EXERCISE DATA »
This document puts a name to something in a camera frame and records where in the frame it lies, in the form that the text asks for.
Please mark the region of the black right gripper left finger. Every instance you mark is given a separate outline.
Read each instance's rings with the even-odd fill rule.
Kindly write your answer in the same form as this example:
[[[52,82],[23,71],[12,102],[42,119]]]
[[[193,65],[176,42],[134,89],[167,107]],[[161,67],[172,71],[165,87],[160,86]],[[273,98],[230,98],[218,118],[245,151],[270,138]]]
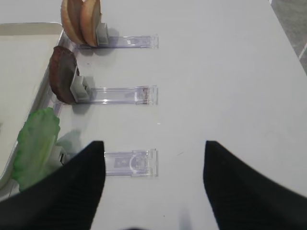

AIM OF THE TASK »
Once you reach the line containing "Kindly write your", print it and every line after it exactly, through the end of the entries, without any pictures.

EXERCISE ANSWER »
Kindly write your answer in the same form as this example:
[[[52,82],[23,71],[12,102],[42,119]]]
[[[193,65],[176,42],[134,89],[167,107]],[[161,67],[172,71],[165,87],[160,86]],[[273,98],[230,98],[218,118],[245,151],[270,138]]]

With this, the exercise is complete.